**Task description**
Print the data below exactly, but only the lines from the one containing "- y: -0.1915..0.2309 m" down to the one containing "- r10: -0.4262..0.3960", inclusive.
++++ Recorded data
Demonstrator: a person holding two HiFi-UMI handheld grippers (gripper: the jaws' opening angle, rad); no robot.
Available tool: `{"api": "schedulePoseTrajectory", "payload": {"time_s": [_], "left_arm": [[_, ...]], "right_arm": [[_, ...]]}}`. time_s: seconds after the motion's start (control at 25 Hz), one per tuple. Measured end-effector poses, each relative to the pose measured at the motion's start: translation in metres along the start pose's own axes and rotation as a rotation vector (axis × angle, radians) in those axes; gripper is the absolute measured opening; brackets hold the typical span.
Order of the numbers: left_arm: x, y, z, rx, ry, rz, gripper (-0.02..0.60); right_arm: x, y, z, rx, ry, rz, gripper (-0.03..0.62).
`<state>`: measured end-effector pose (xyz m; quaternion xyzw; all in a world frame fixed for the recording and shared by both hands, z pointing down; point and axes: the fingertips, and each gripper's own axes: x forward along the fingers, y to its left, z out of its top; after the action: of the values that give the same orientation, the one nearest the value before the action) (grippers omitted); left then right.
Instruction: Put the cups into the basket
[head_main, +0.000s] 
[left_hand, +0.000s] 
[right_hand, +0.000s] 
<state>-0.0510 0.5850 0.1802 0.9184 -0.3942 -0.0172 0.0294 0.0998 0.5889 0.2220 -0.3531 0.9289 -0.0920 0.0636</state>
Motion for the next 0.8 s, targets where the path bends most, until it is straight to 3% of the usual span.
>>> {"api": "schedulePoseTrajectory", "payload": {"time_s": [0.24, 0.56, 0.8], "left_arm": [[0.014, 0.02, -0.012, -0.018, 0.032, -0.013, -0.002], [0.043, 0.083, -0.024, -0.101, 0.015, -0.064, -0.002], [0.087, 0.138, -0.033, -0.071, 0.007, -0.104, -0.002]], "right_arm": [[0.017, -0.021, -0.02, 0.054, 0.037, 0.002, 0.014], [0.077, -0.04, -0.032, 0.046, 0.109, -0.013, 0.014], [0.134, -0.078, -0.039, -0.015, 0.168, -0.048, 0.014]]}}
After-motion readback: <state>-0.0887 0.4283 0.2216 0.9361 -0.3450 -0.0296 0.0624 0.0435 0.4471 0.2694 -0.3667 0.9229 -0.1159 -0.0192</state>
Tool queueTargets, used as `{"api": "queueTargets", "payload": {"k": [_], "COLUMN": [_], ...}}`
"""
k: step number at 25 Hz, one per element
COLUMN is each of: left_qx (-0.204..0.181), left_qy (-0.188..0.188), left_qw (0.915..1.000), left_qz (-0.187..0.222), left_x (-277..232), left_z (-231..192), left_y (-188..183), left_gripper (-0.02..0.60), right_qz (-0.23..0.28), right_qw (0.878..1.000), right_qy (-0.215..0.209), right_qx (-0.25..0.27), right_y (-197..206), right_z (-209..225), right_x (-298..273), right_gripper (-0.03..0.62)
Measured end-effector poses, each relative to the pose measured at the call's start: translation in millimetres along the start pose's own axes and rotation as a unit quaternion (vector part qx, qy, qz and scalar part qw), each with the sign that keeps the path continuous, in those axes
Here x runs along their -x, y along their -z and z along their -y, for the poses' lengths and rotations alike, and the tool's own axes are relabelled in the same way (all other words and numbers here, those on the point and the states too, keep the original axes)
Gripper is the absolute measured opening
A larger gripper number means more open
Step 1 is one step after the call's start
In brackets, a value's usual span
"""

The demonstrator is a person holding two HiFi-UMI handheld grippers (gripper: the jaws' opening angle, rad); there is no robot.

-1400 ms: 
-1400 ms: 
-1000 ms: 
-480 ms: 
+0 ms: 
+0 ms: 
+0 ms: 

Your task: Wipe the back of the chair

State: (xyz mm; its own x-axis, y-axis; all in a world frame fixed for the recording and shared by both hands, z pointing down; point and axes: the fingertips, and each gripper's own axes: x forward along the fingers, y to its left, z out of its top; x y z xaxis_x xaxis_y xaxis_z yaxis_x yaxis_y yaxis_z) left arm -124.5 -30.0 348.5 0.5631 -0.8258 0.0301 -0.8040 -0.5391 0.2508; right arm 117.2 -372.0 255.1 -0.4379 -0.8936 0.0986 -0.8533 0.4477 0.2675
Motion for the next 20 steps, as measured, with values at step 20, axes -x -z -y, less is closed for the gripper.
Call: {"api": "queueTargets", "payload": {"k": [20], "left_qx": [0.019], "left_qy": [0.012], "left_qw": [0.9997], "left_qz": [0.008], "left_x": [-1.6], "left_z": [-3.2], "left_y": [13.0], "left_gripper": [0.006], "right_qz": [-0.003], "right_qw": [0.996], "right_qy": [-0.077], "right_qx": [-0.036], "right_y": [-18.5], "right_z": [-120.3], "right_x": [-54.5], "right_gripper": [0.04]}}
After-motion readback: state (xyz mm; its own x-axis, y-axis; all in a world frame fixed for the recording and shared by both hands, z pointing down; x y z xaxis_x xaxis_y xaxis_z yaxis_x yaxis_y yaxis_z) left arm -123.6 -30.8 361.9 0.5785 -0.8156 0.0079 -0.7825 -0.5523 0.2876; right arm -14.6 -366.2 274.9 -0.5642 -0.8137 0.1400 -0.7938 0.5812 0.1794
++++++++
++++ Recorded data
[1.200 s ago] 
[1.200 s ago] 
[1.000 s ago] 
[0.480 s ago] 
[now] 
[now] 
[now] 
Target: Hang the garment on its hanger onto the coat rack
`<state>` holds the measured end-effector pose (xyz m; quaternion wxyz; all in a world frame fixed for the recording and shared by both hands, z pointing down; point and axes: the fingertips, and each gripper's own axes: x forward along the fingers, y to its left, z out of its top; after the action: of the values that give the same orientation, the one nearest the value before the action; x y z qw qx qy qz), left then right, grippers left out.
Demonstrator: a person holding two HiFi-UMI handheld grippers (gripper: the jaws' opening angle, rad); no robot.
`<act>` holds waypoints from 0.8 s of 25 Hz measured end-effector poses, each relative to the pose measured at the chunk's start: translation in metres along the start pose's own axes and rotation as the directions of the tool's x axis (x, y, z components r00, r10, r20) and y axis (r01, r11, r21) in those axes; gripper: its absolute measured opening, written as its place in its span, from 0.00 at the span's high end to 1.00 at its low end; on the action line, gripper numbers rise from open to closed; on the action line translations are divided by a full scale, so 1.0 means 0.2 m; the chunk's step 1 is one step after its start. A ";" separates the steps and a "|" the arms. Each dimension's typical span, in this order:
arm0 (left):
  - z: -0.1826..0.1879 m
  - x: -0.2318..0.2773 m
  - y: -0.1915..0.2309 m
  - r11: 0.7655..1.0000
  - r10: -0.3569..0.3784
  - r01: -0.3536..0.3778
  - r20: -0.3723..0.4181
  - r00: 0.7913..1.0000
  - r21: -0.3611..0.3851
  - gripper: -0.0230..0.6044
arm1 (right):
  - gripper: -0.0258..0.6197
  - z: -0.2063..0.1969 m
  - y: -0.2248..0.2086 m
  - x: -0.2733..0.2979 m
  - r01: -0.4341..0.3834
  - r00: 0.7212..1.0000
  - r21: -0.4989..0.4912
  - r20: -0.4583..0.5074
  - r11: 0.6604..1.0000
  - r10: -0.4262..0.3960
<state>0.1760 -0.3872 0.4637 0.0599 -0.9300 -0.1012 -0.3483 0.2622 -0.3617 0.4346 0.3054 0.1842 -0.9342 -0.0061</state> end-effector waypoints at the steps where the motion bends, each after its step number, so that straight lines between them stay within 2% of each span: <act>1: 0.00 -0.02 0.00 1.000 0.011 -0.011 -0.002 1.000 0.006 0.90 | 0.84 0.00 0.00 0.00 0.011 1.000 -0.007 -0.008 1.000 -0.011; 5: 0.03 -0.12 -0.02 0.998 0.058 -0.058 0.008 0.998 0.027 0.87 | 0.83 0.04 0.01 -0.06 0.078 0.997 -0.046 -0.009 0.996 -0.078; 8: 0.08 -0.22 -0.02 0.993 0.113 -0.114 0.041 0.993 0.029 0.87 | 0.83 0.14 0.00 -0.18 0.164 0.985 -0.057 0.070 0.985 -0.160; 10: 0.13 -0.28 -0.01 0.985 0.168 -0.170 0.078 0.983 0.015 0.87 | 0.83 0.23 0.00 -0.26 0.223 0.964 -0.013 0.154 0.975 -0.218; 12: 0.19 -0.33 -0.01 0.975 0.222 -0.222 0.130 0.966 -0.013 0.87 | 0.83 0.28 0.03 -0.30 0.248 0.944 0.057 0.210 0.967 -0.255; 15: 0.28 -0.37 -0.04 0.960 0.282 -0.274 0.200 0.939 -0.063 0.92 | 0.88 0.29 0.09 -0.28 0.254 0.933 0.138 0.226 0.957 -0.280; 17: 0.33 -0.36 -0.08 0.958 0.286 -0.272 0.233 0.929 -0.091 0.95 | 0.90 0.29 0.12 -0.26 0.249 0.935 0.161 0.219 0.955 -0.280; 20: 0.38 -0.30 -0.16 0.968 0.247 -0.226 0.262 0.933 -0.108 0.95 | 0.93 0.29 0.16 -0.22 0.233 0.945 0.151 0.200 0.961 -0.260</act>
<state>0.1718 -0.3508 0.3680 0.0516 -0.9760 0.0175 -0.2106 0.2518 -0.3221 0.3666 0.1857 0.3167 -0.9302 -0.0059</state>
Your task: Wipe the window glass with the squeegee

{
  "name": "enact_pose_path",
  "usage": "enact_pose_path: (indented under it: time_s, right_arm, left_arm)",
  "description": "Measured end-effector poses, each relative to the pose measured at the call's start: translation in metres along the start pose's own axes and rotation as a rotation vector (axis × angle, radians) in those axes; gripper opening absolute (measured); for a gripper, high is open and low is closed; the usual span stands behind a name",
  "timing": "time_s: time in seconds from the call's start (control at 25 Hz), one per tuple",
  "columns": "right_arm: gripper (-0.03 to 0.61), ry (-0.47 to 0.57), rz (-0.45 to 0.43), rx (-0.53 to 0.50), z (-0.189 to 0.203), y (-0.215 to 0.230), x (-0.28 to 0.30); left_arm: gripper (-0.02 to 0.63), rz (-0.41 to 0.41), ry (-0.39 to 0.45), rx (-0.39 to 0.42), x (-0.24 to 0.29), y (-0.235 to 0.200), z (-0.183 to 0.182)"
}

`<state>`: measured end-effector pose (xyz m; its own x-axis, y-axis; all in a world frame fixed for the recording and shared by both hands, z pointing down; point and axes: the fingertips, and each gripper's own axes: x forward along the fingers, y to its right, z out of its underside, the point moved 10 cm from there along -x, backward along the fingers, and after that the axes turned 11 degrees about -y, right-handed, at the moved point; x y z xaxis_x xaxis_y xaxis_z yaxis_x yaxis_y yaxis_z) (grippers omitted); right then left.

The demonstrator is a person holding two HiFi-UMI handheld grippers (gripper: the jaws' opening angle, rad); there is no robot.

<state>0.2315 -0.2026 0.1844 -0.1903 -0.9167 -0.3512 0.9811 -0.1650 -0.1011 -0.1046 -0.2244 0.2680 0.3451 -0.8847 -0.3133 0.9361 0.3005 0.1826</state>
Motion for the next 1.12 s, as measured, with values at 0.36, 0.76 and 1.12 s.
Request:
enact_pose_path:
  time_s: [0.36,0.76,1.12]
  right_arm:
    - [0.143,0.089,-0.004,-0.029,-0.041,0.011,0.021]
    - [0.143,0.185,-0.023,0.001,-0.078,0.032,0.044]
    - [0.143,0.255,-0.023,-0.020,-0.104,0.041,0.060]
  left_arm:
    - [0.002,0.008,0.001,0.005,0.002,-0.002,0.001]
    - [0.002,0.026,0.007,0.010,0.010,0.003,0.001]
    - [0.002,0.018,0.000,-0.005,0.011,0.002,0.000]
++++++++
**Expected answer**
  - y: -0.1915..0.2309 m
  - r11: 0.7655..1.0000
  - r10: -0.3569..0.3784
  - r01: -0.3536..0.3778
  - r20: -0.3723..0.4181
  - r00: 0.7913..1.0000
  - r21: -0.3611..0.3851
  - gripper: -0.0230..0.6044
arm1 (right):
  - gripper: -0.0258..0.6197
  - z: -0.2063..0.1969 m
  - y: -0.2248..0.2086 m
  - x: -0.2733..0.2979 m
  - r01: -0.4341..0.3834
  - r00: 0.7212..1.0000
  - r21: -0.4989..0.4912
  - r20: -0.4583..0.5074
  - r11: 0.6604..1.0000
  - r10: -0.4262..0.3960

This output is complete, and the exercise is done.